従って原告らは千代の療養費として合計四万二六二四円を支出していることとなる。
よってこれを前記のとおり四〇%の過失相殺をすると被告らの負担すべき金額は合計金二万五五七四円となる。
(二) 慰藉料
前記認定のとおり原告らは本件事故により母を失ったものであってその精神的苦痛は大きいものと推認される上、被告らにおいて原告らに対し陳謝の意を表さず、ために原告らにおいて態度を硬化させるに至ったことが認められ、その他本件事故の態様、被害者の年令、生活状況、被害者の過失程度等を考慮し、その精神的損害は各原告に対し、各金二四万円(合計一二〇万円)を相当と認める。
(三) (葬儀費)
≪証拠省略≫によれば、原告らは、その主張のとおり金三〇万七五〇〇円を葬儀、仏事等に出費していることが認められ、内金二五万円を社会通念上、本件事故と相当因果関係ある損害と認めるところ、これに前記四〇%の過失相殺をすると被告らの負担すべき金額は合計金一五万円となる。
(四) 弁護士費用
≪証拠省略≫によれば、被告らにおいて損害の賠償につき全く誠意を示さないため、やむを得ず本件処理を原告訴訟代理人に委任し、その報酬として、着手金一〇万円及び取立額の一五%を支払う旨の約定をしたことが認められる。
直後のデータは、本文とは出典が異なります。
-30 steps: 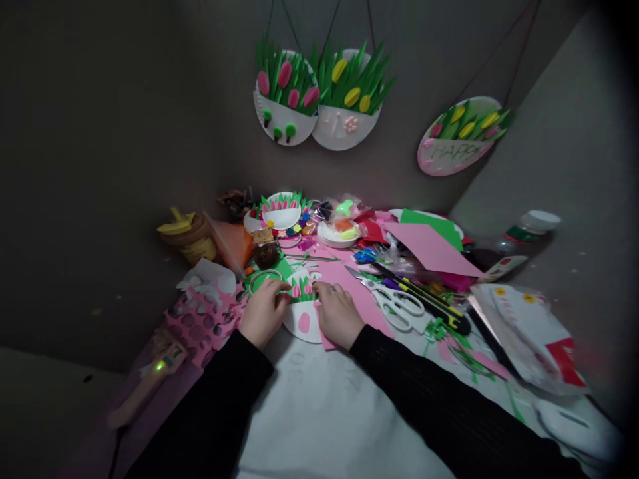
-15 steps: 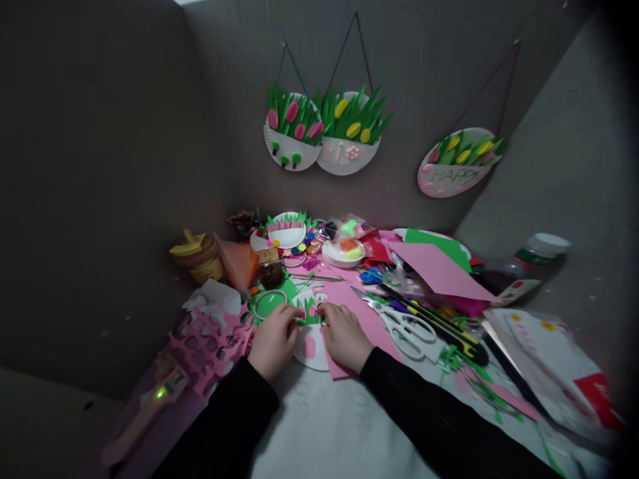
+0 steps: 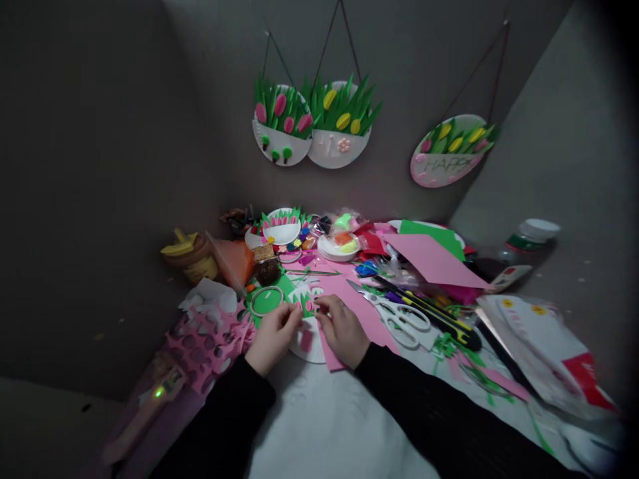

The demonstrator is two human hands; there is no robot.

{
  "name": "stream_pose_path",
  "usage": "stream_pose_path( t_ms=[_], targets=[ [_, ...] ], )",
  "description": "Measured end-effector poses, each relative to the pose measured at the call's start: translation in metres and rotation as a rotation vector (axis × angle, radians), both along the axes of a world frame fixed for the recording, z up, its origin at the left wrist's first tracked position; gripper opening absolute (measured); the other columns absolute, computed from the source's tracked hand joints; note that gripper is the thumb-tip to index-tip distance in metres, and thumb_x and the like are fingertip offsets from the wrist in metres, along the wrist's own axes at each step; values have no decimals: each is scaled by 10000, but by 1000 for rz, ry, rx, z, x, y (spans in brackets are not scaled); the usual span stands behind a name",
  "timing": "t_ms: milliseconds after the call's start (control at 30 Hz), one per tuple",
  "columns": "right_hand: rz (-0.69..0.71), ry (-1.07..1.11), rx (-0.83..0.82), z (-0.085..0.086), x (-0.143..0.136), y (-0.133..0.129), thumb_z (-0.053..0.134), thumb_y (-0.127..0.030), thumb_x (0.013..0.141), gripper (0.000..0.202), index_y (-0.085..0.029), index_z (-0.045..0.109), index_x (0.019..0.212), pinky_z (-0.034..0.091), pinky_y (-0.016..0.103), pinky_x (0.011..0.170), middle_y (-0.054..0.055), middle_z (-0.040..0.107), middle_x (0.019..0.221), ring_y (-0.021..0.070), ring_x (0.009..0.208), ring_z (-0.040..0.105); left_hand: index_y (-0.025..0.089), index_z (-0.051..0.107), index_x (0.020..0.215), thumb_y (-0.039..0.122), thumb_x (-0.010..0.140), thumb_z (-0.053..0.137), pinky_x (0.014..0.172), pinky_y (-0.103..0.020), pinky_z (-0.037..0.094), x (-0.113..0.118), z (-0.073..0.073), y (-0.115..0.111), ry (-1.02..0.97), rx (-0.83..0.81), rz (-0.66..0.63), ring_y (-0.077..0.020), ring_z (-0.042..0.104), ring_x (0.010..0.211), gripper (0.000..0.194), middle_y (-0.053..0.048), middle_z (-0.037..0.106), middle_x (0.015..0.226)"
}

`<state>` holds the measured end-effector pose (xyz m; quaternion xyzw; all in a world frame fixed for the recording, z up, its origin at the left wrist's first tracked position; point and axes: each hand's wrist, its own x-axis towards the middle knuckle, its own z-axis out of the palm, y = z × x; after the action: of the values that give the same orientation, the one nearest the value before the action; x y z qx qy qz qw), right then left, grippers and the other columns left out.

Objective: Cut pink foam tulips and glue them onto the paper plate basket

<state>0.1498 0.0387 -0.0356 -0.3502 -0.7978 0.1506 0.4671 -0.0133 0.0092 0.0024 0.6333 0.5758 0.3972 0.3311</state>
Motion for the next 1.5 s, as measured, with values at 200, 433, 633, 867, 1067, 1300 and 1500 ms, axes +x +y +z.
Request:
stream_pose_path(
  t_ms=[200,433,633,867,1067,1300,1500],
  targets=[
    [-12,59,260,0,-4,-7,493,-103,858,237,-221,487,1063,510,379,742,63,613,865,207,805,588,153,523,631,499,822,510,502,-214,310,4,4,-2,-233,-163,-125,-94,411,502,396,38,481,531],
    [109,84,173,-1,-3,-9,487,-83,835,273,-231,496,1064,503,390,774,64,608,906,209,872,587,152,547,691,367,787,568,529,-209,351,5,1,-3,-264,-144,-90,-99,463,524,237,33,522,561],
    [144,240,-177,9,-3,-10,539,-146,810,105,-219,545,884,468,401,874,87,539,1066,220,1060,530,162,545,697,326,809,508,581,-228,365,1,2,-1,-55,16,19,-126,474,612,202,21,518,634],
    [208,436,-539,6,-11,-3,559,-248,807,103,-193,511,734,452,272,701,40,557,901,166,864,553,167,535,698,276,842,447,600,-245,348,1,3,-2,125,71,-16,-144,482,638,201,4,534,655],
    [263,534,-862,18,-12,-4,614,-348,768,217,-188,485,698,317,216,498,-62,443,592,93,528,387,166,546,699,288,839,443,611,-248,373,4,5,-3,62,16,-33,-146,501,644,213,-1,547,661],
    [275,584,-976,17,-12,-4,626,-347,741,234,-191,462,683,257,200,430,-85,419,536,71,461,344,158,568,679,315,811,486,631,-233,397,4,9,-1,-82,-51,-31,-140,521,652,221,3,560,657],
    [271,571,-993,15,-12,-2,612,-347,743,225,-190,464,679,272,201,426,-80,432,536,67,451,362,148,583,687,322,812,492,642,-233,397,2,9,-1,-77,-79,-36,-140,525,662,233,-3,576,668]
  ],
)
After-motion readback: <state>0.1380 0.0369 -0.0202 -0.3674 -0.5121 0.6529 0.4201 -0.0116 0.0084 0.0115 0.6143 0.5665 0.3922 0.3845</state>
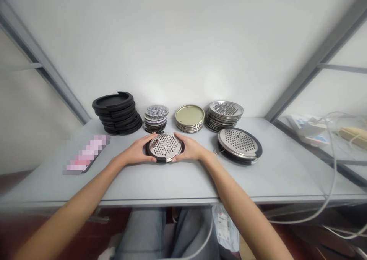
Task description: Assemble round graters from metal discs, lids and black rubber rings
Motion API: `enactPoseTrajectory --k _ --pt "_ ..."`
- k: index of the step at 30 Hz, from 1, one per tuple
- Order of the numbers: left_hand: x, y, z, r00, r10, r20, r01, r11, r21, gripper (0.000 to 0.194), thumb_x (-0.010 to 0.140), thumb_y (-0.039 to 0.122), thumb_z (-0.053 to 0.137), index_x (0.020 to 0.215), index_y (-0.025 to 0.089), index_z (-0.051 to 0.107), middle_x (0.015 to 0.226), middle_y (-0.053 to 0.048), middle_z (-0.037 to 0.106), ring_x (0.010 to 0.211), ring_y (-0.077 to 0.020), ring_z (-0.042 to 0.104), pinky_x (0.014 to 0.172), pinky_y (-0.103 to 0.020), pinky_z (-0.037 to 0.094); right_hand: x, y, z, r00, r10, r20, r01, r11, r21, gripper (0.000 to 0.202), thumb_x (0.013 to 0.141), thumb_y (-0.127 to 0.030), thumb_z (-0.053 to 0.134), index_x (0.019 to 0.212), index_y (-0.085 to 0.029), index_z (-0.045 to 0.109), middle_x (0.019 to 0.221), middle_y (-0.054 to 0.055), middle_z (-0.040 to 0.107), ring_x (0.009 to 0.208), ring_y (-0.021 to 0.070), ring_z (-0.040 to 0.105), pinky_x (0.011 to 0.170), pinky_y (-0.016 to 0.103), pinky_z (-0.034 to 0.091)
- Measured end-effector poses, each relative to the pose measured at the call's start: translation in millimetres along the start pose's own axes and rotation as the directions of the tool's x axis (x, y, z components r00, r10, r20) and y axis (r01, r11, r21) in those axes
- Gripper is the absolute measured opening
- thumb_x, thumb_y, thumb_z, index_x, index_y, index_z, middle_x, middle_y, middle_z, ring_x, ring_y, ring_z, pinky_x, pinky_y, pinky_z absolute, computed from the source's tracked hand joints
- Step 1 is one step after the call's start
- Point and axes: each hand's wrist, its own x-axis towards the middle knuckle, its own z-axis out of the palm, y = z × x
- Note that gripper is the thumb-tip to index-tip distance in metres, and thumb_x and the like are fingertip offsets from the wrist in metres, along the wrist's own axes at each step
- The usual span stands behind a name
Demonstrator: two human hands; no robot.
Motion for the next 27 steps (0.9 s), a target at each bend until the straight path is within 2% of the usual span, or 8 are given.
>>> enactPoseTrajectory --k 7,13,18,22,24,27 --pt "0 -2 -1.5 1.000 0.001 0.031 -0.001 1.000 -0.002 0.093 0.061 0.065 0.073 0.138 0.022 0.046 0.153 -0.013 0.028 0.137 -0.0344 0.033 0.113 -0.048 0.028 2 -1 0 1.000 0.009 0.000 -0.009 1.000 -0.018 0.118 0.049 -0.056 0.082 0.146 -0.013 0.032 0.146 0.019 0.038 0.132 0.0357 0.040 0.111 0.049 0.030" --pt "0 -4 -2.9 0.997 0.023 0.077 -0.025 0.999 0.031 0.085 0.072 0.063 0.065 0.143 0.024 0.039 0.156 -0.013 0.019 0.140 -0.0343 0.026 0.112 -0.049 0.027 3 -6 -1 0.995 -0.095 -0.012 0.095 0.995 0.015 0.108 0.049 -0.052 0.084 0.142 -0.017 0.041 0.145 0.017 0.041 0.134 0.0350 0.038 0.112 0.050 0.028" --pt "-1 -10 -0.8 0.998 0.012 0.060 -0.015 0.999 0.048 0.079 0.077 0.062 0.061 0.143 0.027 0.038 0.155 -0.012 0.022 0.140 -0.0333 0.028 0.112 -0.049 0.028 2 -7 -5 0.998 -0.062 -0.019 0.063 0.998 0.013 0.096 0.051 -0.049 0.085 0.135 -0.019 0.050 0.143 0.017 0.043 0.134 0.0349 0.038 0.112 0.051 0.028" --pt "-2 -12 1.1 0.998 0.021 0.051 -0.025 0.997 0.067 0.075 0.082 0.061 0.055 0.144 0.026 0.035 0.156 -0.012 0.020 0.141 -0.0316 0.026 0.112 -0.048 0.028 1 -7 -8 0.994 -0.093 -0.054 0.094 0.996 0.009 0.084 0.056 -0.046 0.084 0.131 -0.021 0.054 0.138 0.015 0.050 0.132 0.0338 0.041 0.110 0.051 0.032" --pt "-3 -11 1.9 0.999 0.023 0.036 -0.026 0.996 0.088 0.076 0.081 0.062 0.055 0.144 0.024 0.036 0.155 -0.013 0.021 0.141 -0.0320 0.024 0.113 -0.048 0.027 0 -8 -8 0.991 -0.102 -0.081 0.101 0.995 -0.012 0.082 0.058 -0.047 0.083 0.130 -0.020 0.055 0.138 0.015 0.050 0.132 0.0340 0.042 0.109 0.051 0.033" --pt "-4 -6 3.4 0.999 0.041 0.023 -0.043 0.991 0.126 0.092 0.071 0.065 0.066 0.145 0.021 0.034 0.155 -0.016 0.020 0.141 -0.0354 0.023 0.112 -0.050 0.027 1 -9 -7 0.987 -0.110 -0.115 0.105 0.994 -0.042 0.081 0.056 -0.050 0.082 0.127 -0.019 0.057 0.135 0.015 0.053 0.130 0.0348 0.044 0.108 0.051 0.035"
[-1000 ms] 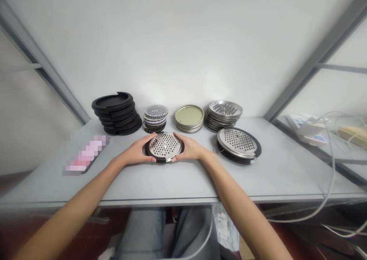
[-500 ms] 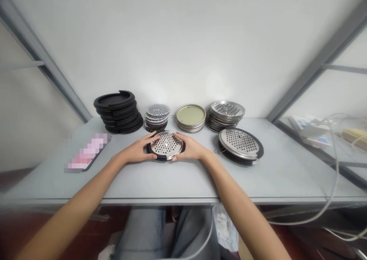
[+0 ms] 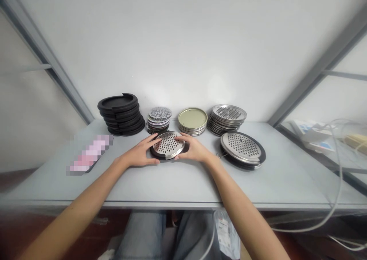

そして本件訴訟に至った経緯、本件事故の態様、認容額その他諸般の事情を考慮すれば、各原告について各金三万円(合計一五万円)を本件事故と相当因果関係に立つ損害と認めるのが相当である。
六 (結論)
そうすると原告らの本訴請求は被告らに対し、各原告が各金三〇万五一一四円及び内金二七万五一一四円に対する事故発生の日の後である昭和四七年八月九日(本件記録上、訴状送達の日の翌日であること明らかである。)より支払ずみに至るまで民法所定の年五分の割合による遅延損害金の支払を求める限度で理由があるからこれを認容し、その余は失当であるからこれを棄却し、訴訟費用の負担について民事訴訟法八九条、九二条、九三条、仮執行の宣言につき同法一九六条一項を各適用して主文のとおり判決する。